4.1. Differences in pain habituation and neural substrates
We reported differences in habituation of the three readouts, i.e. pain ratings, CHEPs and SSRs. In contrast to CHEPs and pain ratings, SSR amplitudes decreased between stimulation blocks. Furthermore, for the within‐block analysis, pain ratings and SSRs decreased, whilst CHEPs did not. Generally, SSR showed the most pronounced habituation for both the within‐ and between‐block analysis. Although pain ratings, CHEPs and SSRs were all previously used as readouts to investigate habituation to noxious stimuli, they do not necessarily share identical neural substrates. This might be an explanation for the observed differences in habituation for the three different readouts. In this regard, a recent study from our group (Lütolf et al., 2021) also reported diverging results when investigating the integrity of ascending nociceptive projections in subjects with spinal cord injury employing the same three readouts. There a potential contribution of different neural structures in the generation of pain ratings, CHEPs and SSRs were discussed to explain the diverging results. For example, the conscious perception of noxious stimuli is divided into the sensory‐discriminative and affective‐motivational aspects of pain (Schaible, 2007). On the one hand, pain ratings reflect the sensory‐discriminative aspect of pain generated in the primary and secondary somatosensory cortices and posterior parietal cortex. On the other hand, aversive emotional responses reflect more the affective‐motivational aspect of pain generated in the medial thalamocortical system, e.g. the anterior cingulate cortex (ACC), the insula and the prefrontal cortex (Schaible, 2007). Pain‐related evoked potentials are likely conveyed within the latter pain system (Treede et al., 1999; Vogt, 2005). Thus, different brain regions might be involved in generating pain ratings and CHEPs, potentially explaining differences in habituation when investigating the two readouts. Nevertheless, a relation between CHEP amplitudes and pain ratings were previously shown in healthy subjects (Chen et al., 2001; Granovsky et al., 2008; Roberts et al., 2008).

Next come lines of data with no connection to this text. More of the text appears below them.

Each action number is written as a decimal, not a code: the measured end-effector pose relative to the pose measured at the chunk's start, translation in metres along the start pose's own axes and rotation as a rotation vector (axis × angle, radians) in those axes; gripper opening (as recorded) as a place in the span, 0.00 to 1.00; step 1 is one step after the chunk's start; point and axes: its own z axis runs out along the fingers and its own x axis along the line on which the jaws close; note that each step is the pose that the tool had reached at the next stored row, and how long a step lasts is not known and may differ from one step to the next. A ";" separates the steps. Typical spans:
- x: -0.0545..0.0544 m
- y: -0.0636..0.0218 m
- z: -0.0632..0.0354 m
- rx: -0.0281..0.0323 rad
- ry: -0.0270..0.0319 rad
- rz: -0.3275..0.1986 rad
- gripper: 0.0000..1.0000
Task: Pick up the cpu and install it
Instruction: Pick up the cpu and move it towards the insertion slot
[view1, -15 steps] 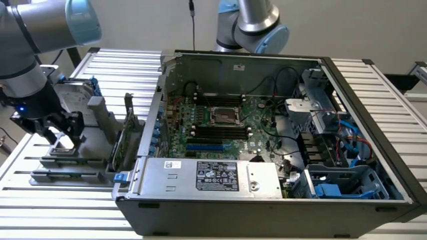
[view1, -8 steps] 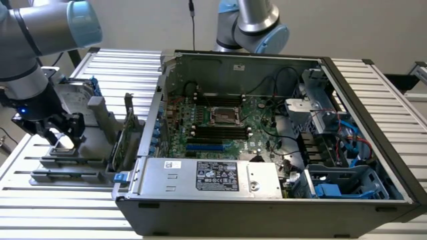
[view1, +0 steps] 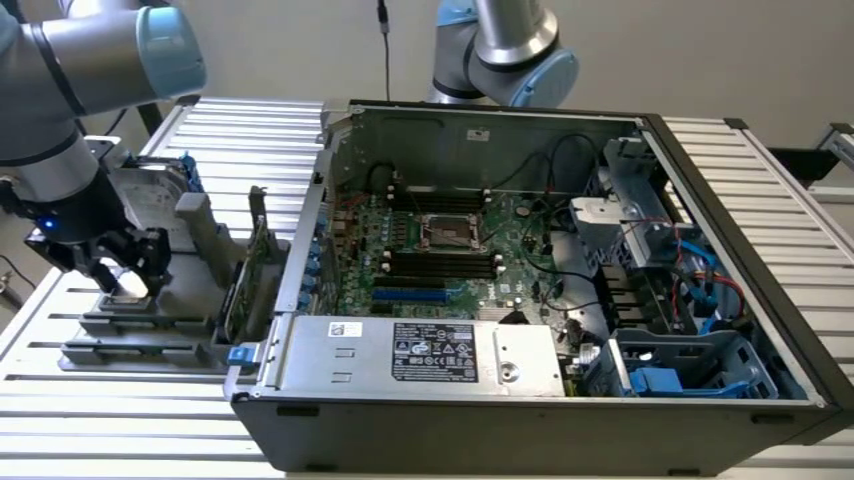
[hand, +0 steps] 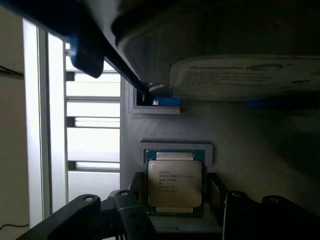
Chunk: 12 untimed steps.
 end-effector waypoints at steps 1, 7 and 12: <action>0.000 0.0000 0.0002 -0.0001 -0.0002 0.000 0.62; 0.000 0.0000 0.0008 -0.0001 -0.0001 0.000 0.62; 0.000 0.0000 0.0009 -0.0004 -0.0001 0.000 0.55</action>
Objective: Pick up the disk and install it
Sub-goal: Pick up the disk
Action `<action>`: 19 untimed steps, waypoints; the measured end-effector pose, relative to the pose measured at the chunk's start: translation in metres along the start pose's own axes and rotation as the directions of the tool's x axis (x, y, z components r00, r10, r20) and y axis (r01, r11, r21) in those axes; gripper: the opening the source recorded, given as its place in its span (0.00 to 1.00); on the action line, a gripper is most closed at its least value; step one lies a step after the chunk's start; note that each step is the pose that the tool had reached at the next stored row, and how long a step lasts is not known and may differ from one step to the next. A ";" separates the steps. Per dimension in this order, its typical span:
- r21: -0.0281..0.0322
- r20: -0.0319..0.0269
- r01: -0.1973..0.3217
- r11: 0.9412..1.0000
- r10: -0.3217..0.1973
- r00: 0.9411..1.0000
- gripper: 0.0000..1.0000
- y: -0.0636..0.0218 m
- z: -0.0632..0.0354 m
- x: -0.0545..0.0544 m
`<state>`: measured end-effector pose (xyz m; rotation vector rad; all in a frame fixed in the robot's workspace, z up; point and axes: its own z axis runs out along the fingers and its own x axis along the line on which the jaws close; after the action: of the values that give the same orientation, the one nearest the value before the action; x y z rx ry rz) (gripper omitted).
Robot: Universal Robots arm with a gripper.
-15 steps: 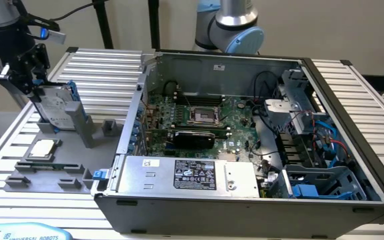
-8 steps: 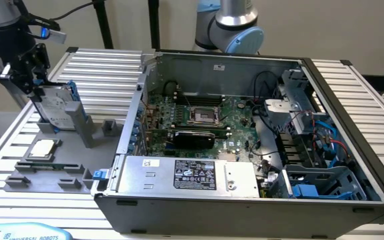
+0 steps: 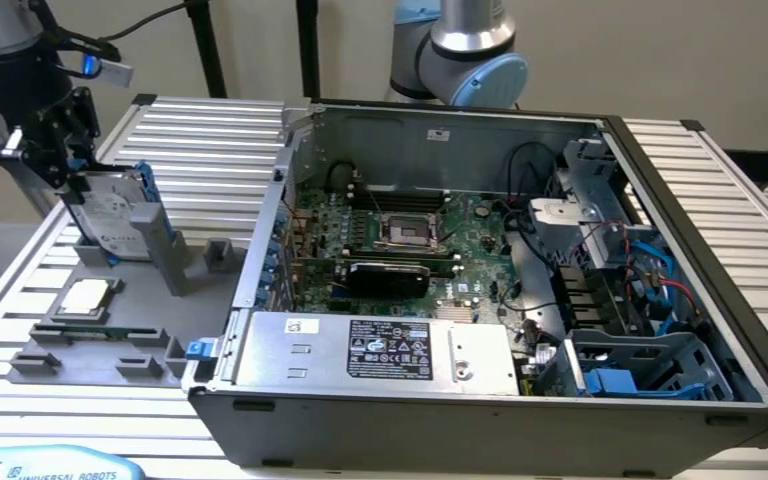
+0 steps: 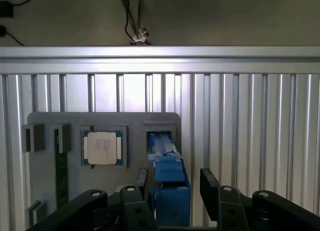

In this study, the habituation of SSR was the most pronounced of all measured habituation readouts. Similar to CHEPs, the thalamo‐limbic circuit was shown to be involved in controlling the degree of arousal and central habituation of SSR in response to noxious stimuli, i.e. palmar (emotional) sweating (Neafsey, 1990). Many cortical regions were associated with sympathetic outflow including the ACC, insula, amygdala, angular gyrus, supramarginal gyrus and orbitofrontal cortex (Beissner et al., 2013; Critchley et al., 2000). However, the difference in CHEPs and SSR habituation might be explained by the fact that the generation of pain‐induced SSRs additionally includes spinal and bulbar processes (Wang, 1958). As an example, SSRs were previously shown to be mediated merely through spinal circuits (Reitz et al., 2002). In addition, multiple ascending spinal tracts, e.g. spinothalamic and spinoreticular tracts, are involved in transmitting action potentials following noxious stimuli (Rousseaux et al., 1999). The relative contribution of these tracts to generate an SSR or CHEP might be different which could be reflected in differences in habituation. More specifically, CHEPs might be primarily generated by the activation of the monosynaptic neospinothalamic pathway, whilst SSRs might be primarily generated by the activation of the multi‐synaptic paleospinothalamic and archispinothalamic pathways (Fenton et al., 2015). In addition to differences in central processing, efferent peripheral components such as the lack of complete metabolic recovery of sweat glands may be involved in the progressive reduction of SSR to repeated noxious stimuli (Vetrugno et al., 2003). Although such a peripheral mechanism contributing to SSR habituation would reduce its usability as a proxy for central sensitization in chronic pain, we showed that no such SSR habituation was observed in healthy controls with experimentally induced central sensitization (Scheuren et al., 2020).
4.2. Stimulation properties influencing pain habituation
In general, less intense and more frequent repetitive stimuli, i.e. shorter inter‐stimulus‐interval, were shown to result in more pronounced habituation (Rankin et al., 2009; Von Dincklage et al., 2013). Previously, intense stimuli showed no significant pain rating decrement (Hüllemann et al., 2013). We found on average pain ratings of NRS 4 explaining why we might not have seen significant habituation of pain ratings and CHEPs. By reducing the baseline temperature of contact heat stimuli from 42°C to 35°C, less intense contact heat stimuli can be delivered (Jutzeler et al., 2016; Rosner et al., 2018) which might lead to significant habituation of pain ratings and CHEPs.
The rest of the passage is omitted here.